Hey, great idea! I was wondering if this aptamer would be for the permanent inhibition or if it would be part of a dosage therapy plan? Does the body continually produce SATB1? Or is it present in limited dosages, i.e. those who have more of it are more prone to breast cancer?

Gwen Stovall said...

Good start.

Please take a stab at rewriting your introduction. There's a lot of information, but I think it can be condensed. One of my tricks for rewriting documents is to hide the document away & try to rewrite it from scratch without referencing the old draft.
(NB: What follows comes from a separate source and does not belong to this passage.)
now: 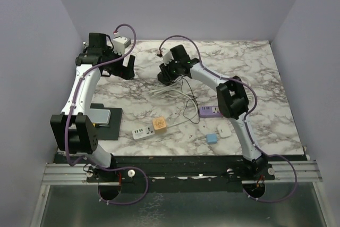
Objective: Insert the plug
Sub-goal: Pick up the plug from the center of the board.
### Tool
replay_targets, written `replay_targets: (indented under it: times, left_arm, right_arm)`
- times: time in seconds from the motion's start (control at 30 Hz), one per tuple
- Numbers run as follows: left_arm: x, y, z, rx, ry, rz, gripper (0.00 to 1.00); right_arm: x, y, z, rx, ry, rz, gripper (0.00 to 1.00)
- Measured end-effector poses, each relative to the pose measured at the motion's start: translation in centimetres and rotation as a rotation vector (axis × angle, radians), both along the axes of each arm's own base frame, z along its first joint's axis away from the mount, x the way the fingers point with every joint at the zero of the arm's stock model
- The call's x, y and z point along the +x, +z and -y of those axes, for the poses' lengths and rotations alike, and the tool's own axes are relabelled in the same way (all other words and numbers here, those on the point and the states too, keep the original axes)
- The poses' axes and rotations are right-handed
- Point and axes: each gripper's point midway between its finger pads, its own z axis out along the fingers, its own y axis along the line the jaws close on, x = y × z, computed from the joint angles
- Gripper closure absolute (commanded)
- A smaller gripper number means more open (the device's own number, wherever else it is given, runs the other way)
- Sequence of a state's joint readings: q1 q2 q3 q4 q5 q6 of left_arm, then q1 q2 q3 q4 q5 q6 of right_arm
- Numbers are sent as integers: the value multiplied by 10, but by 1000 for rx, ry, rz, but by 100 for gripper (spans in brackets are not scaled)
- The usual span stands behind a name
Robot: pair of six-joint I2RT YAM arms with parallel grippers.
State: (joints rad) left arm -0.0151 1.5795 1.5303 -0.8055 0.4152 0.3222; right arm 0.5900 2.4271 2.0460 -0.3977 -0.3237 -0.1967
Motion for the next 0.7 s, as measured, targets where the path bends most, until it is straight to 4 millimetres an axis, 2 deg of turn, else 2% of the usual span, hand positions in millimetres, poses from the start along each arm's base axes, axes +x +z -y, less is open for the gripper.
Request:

I'm always amazed at how much extra (& often unnecessary) stuff is omitted when I do that.

Gwen Stovall said...

The last paragraph is a bit unclear to me. Are you just saying that the aptamer will have a therapeutic application, but there's a chance it could be harmful to normal cells? Aren't most anti-cancer drugs harmful to normal cells? How do others deal with the problem? I'm thinking some good cells will die with the bad, but that's the way it goes. I wouldn't worry about going into detail here. Just say something about the potential toxicity of the aptamer against healthy cells expressing the protein.

Brad Hall said...


I just got a response from ProSci. The sequence of the immunogenic peptide is: C-ASPAESDEENRQKTR. Can you use BLAST to find out where on SATB1 this actually is? I think it is closer to the C terminal end. When you find it, compare to the location of the DNA binding domain of the protein. As we talked about, I doubt this peptide can actually binding DNA, but since it is immunogenic, it is likely exposed and therefore any aptamers selected against it will also bind to full SATB1.